> _WORK INSTRUCTIONS_
Which lines below include the string "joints"? Please show each one.

> _GIVEN DATA_
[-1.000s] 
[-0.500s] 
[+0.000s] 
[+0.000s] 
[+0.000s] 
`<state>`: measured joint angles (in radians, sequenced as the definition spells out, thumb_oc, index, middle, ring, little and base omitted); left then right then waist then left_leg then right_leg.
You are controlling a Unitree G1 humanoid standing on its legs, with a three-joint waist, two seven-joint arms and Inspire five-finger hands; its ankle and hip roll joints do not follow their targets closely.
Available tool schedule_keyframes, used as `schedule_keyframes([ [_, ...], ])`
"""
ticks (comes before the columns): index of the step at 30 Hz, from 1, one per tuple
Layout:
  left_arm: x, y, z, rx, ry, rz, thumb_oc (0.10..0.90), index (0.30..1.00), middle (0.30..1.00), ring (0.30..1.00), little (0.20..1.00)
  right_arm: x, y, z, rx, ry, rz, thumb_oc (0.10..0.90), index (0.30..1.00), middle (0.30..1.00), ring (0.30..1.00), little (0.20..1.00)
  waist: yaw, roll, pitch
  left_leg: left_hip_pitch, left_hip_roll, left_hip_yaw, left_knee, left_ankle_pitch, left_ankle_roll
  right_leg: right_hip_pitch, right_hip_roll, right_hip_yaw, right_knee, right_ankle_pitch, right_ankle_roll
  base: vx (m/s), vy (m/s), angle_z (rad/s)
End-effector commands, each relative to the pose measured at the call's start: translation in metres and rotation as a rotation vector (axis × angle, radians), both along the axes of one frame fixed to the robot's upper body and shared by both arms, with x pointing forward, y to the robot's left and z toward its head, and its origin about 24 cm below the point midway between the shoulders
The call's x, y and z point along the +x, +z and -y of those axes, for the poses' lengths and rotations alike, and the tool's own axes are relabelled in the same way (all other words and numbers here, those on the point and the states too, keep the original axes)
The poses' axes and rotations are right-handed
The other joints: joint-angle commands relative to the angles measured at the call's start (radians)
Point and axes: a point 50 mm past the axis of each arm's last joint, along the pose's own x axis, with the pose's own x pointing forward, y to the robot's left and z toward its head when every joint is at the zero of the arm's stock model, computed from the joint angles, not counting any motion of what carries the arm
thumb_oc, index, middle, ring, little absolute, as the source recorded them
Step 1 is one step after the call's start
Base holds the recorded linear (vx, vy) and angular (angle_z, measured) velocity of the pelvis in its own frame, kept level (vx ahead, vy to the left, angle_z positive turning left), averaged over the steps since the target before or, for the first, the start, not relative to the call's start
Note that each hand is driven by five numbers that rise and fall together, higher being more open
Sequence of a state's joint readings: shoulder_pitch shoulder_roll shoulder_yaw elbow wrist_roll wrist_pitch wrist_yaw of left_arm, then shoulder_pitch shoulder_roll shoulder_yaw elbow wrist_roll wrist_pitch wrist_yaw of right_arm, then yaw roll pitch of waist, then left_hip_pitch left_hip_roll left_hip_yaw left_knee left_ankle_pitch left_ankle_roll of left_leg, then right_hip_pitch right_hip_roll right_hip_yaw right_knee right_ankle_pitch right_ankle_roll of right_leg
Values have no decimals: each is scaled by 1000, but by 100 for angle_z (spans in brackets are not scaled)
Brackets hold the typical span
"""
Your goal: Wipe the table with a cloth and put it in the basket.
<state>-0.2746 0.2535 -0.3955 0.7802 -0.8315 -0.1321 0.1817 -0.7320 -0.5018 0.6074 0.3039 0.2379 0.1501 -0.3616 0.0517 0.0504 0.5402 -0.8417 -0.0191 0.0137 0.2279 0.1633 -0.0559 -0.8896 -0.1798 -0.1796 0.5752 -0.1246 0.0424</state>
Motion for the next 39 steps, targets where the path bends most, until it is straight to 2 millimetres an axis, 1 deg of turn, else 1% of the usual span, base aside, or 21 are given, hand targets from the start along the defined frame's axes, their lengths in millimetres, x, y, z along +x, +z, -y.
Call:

> _SOLUTION TO THE PROBLEM_
You are controlling a Unitree G1 humanoid standing on its legs, with a three-joint waist, two seven-joint arms and Inspire five-finger hands; its ankle and hip roll joints do not follow their targets closely.
The other joints: joint-angle commands relative to the angles measured at the call's start (radians)

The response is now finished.